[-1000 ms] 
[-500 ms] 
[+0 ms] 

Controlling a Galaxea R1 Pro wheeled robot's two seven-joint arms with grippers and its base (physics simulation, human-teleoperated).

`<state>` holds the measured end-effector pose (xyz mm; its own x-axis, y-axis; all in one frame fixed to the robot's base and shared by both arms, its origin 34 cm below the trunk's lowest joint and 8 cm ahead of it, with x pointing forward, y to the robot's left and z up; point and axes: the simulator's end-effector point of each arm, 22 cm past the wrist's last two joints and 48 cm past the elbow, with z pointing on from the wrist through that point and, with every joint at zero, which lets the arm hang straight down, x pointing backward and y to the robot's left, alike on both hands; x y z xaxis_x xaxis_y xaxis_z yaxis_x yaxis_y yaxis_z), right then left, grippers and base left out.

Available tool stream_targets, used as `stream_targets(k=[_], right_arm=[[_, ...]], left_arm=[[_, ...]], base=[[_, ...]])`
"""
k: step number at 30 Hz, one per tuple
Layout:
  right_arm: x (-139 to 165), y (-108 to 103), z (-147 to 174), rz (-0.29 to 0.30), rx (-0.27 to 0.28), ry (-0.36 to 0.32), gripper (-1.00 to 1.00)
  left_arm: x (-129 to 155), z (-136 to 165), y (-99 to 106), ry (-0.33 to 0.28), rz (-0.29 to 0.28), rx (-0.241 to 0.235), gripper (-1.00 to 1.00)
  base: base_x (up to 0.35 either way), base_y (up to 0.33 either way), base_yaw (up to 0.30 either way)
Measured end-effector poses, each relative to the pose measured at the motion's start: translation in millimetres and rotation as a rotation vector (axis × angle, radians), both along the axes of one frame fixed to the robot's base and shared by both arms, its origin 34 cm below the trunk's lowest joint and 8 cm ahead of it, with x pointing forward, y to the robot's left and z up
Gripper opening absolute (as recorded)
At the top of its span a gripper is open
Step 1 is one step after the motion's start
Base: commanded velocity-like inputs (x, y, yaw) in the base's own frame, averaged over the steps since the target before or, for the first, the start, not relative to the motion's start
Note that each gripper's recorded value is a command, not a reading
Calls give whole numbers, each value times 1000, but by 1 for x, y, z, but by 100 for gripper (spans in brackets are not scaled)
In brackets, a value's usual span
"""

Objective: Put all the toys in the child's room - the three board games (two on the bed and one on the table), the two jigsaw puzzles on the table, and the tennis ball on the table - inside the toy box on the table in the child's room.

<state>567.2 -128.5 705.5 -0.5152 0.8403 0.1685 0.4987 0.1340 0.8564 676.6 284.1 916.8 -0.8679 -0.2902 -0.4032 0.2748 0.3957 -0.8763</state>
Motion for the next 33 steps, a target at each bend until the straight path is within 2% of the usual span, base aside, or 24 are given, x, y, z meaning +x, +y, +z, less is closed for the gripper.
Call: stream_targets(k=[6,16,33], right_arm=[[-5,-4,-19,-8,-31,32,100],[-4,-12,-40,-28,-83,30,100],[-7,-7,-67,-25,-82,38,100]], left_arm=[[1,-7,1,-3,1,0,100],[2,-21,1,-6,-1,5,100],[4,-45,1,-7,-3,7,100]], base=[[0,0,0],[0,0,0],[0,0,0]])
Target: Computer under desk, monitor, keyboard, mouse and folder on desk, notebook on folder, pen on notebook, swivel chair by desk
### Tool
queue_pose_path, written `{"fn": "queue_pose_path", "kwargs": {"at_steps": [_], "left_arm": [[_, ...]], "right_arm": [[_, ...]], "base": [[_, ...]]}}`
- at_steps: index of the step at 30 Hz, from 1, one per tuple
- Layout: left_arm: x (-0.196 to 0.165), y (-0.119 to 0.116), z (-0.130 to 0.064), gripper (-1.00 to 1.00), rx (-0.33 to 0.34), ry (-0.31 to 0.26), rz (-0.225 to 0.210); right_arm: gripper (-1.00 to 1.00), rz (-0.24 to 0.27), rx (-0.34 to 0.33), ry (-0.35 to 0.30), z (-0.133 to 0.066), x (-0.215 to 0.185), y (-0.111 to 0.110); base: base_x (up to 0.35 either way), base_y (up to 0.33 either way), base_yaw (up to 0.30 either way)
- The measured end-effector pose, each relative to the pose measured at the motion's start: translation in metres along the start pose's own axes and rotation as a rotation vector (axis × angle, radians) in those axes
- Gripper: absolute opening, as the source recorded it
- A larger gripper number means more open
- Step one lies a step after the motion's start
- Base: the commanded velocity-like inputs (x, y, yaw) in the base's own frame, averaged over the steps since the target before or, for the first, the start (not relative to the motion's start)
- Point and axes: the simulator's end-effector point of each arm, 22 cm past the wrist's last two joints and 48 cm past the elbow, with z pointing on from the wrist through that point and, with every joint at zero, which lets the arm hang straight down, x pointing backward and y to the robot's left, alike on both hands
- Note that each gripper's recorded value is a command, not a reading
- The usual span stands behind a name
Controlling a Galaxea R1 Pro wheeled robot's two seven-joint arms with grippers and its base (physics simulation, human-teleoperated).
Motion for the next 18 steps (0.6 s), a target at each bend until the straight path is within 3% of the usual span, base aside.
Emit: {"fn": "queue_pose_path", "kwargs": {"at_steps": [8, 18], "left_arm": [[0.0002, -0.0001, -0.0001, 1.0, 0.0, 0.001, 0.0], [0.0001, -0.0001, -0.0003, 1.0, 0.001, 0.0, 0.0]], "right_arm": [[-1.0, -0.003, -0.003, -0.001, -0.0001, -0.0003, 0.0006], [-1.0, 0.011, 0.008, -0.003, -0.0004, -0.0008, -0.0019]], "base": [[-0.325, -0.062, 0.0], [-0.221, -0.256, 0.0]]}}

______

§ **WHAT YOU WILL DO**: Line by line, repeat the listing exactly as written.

§ **SOLUTION FOR THIS EXERCISE**:
[-1000 ms] 
[-500 ms] 
[+0 ms] 

Controlling a Galaxea R1 Pro wheeled robot's two seven-joint arms with grippers and its base (physics simulation, human-teleoperated).

`<state>` holds the measured end-effector pose (xyz mm; its own x-axis, y-axis; all in one frame fixed to the robot's base and shared by both arms, its origin 34 cm below the trunk's lowest joint and 8 cm ahead of it, with x pointing forward, y to the robot's left and z up; point and axes: the simulator's end-effector point of each arm, 22 cm past the wrist's last two joints and 48 cm past the elbow, with z pointing on from the wrist through that point and, with every joint at zero, which lets the arm hang straight down, x pointing backward and y to the robot's left, alike on both hands; x y z xaxis_x xaxis_y xaxis_z yaxis_x yaxis_y yaxis_z), right then left, grippers and base left out.

Available tool stream_targets, used as `stream_targets(k=[_], right_arm=[[_, ...]], left_arm=[[_, ...]], base=[[_, ...]])`
"""
k: step number at 30 Hz, one per tuple
Layout:
  right_arm: x (-139 to 165), y (-108 to 103), z (-147 to 174), rz (-0.29 to 0.30), rx (-0.27 to 0.28), ry (-0.36 to 0.32), gripper (-1.00 to 1.00)
  left_arm: x (-129 to 155), z (-136 to 165), y (-99 to 106), ry (-0.33 to 0.28), rz (-0.29 to 0.28), rx (-0.241 to 0.235), gripper (-1.00 to 1.00)
  base: base_x (up to 0.35 either way), base_y (up to 0.33 either way), base_yaw (up to 0.30 either way)
Measured end-effector poses, each relative to the pose measured at the motion's start: translation in millimetres and rotation as a rotation vector (axis × angle, radians), both along the axes of one frame fixed to the robot's base and shared by both arms, its origin 34 cm below the trunk's lowest joint and 8 cm ahead of it, with x pointing forward, y to the robot's left and z up
Gripper opening absolute (as recorded)
At the top of its span a gripper is open
Step 1 is one step after the motion's start
Base: commanded velocity-like inputs (x, y, yaw) in the base's own frame, averaged over the steps since the target before or, for the first, the start, not relative to the motion's start
Note that each gripper's recorded value is a command, not a reading
Calls give whole numbers, each value times 1000, but by 1 for x, y, z, but by 100 for gripper (spans in brackets are not scaled)
In brackets, a value's usual span
"""

Objective: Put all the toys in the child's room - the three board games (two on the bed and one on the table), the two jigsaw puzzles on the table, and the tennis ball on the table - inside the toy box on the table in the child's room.

<state>567.2 -128.5 705.5 -0.5152 0.8403 0.1685 0.4987 0.1340 0.8564 676.6 284.1 916.8 -0.8679 -0.2902 -0.4032 0.2748 0.3957 -0.8763</state>
Motion for the next 33 steps, a target at each bend until the straight path is within 2% of the usual span, base aside, or 24 are given, x, y, z meaning +x, +y, +z, less is closed for the gripper.
Call: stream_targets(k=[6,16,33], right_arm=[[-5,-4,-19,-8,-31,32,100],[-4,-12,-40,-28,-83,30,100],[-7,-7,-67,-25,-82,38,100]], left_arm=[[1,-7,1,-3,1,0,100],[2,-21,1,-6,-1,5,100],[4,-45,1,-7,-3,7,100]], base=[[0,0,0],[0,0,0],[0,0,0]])
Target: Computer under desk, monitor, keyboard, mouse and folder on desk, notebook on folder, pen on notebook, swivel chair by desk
### Tool
queue_pose_path, written `{"fn": "queue_pose_path", "kwargs": {"at_steps": [_], "left_arm": [[_, ...]], "right_arm": [[_, ...]], "base": [[_, ...]]}}`
- at_steps: index of the step at 30 Hz, from 1, one per tuple
- Layout: left_arm: x (-0.196 to 0.165), y (-0.119 to 0.116), z (-0.130 to 0.064), gripper (-1.00 to 1.00), rx (-0.33 to 0.34), ry (-0.31 to 0.26), rz (-0.225 to 0.210); right_arm: gripper (-1.00 to 1.00), rz (-0.24 to 0.27), rx (-0.34 to 0.33), ry (-0.35 to 0.30), z (-0.133 to 0.066), x (-0.215 to 0.185), y (-0.111 to 0.110); base: base_x (up to 0.35 either way), base_y (up to 0.33 either way), base_yaw (up to 0.30 either way)
- The measured end-effector pose, each relative to the pose measured at the motion's start: translation in metres along the start pose's own axes and rotation as a rotation vector (axis × angle, radians) in those axes
- Gripper: absolute opening, as the source recorded it
- A larger gripper number means more open
- Step one lies a step after the motion's start
- Base: the commanded velocity-like inputs (x, y, yaw) in the base's own frame, averaged over the steps since the target before or, for the first, the start (not relative to the motion's start)
- Point and axes: the simulator's end-effector point of each arm, 22 cm past the wrist's last two joints and 48 cm past the elbow, with z pointing on from the wrist through that point and, with every joint at zero, which lets the arm hang straight down, x pointing backward and y to the robot's left, alike on both hands
- Note that each gripper's recorded value is a command, not a reading
- The usual span stands behind a name
Controlling a Galaxea R1 Pro wheeled robot's two seven-joint arms with grippers and its base (physics simulation, human-teleoperated).
Motion for the next 18 steps (0.6 s), a target at each bend until the straight path is within 3% of the usual span, base aside.
Emit: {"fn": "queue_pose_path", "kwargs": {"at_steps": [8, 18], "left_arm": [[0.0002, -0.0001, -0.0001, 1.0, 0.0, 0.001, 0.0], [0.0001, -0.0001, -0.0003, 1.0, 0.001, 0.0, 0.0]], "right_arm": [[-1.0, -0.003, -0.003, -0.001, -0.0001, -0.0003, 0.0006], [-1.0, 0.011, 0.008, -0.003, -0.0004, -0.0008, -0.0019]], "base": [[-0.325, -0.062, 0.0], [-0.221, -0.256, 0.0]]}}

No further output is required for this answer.